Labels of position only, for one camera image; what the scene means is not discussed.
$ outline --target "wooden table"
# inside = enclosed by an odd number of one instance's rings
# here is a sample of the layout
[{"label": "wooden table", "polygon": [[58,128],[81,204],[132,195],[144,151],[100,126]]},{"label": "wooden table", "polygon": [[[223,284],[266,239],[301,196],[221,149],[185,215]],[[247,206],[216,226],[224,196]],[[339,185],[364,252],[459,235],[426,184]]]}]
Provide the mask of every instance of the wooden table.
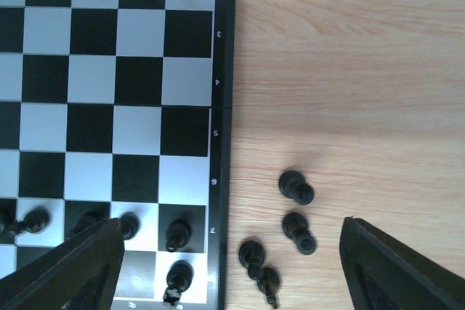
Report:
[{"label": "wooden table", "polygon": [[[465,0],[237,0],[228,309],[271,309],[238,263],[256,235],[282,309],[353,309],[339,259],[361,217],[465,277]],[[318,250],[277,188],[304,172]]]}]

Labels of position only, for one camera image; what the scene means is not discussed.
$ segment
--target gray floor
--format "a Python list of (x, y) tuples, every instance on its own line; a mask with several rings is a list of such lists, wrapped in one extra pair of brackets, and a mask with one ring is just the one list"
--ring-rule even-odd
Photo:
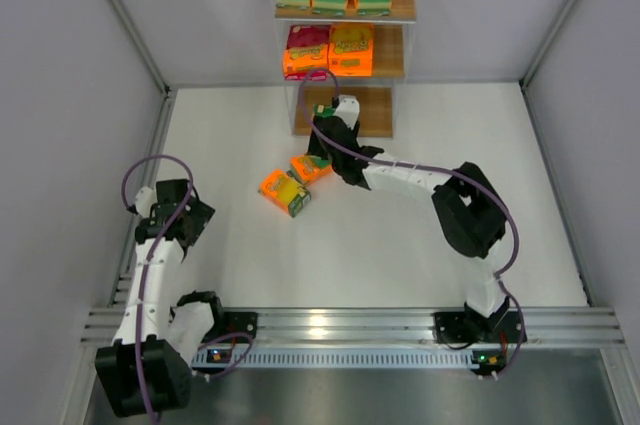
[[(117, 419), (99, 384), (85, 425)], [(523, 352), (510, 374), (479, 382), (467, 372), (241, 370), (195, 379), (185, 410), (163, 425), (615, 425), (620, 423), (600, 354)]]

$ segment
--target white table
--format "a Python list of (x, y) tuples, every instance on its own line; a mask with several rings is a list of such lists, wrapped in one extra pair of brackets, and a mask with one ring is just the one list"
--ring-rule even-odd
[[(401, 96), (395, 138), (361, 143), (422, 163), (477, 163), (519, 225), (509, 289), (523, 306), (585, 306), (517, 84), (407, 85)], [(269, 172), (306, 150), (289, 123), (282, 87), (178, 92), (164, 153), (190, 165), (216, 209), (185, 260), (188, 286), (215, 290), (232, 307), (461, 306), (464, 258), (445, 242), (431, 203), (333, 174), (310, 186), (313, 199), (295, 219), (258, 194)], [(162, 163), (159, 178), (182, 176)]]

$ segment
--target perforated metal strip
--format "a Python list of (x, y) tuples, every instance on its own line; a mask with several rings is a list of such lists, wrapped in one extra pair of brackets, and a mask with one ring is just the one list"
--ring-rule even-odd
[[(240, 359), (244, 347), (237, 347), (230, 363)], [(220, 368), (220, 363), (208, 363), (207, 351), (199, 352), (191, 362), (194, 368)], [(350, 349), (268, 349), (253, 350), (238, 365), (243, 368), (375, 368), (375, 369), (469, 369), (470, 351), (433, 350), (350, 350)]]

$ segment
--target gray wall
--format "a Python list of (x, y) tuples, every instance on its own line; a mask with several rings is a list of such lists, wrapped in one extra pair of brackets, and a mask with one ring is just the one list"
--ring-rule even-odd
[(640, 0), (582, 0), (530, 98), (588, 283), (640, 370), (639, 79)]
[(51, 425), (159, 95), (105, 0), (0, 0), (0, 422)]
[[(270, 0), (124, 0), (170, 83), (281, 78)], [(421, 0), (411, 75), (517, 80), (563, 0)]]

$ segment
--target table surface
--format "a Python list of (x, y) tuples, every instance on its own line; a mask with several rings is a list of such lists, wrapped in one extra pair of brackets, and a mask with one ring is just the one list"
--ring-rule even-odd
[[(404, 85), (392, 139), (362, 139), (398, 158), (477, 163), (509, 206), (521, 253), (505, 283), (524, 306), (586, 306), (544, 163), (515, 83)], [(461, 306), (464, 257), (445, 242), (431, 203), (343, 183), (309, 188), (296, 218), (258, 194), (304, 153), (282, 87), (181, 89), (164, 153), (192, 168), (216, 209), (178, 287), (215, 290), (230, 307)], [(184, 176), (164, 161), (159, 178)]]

..............................

_TRY IT_
Each line above that has the word "target" should be copied.

_SOLUTION TO THIS TASK_
$ outline --target "wooden table"
--target gray floor
--target white table
--target perforated metal strip
--target gray wall
--target table surface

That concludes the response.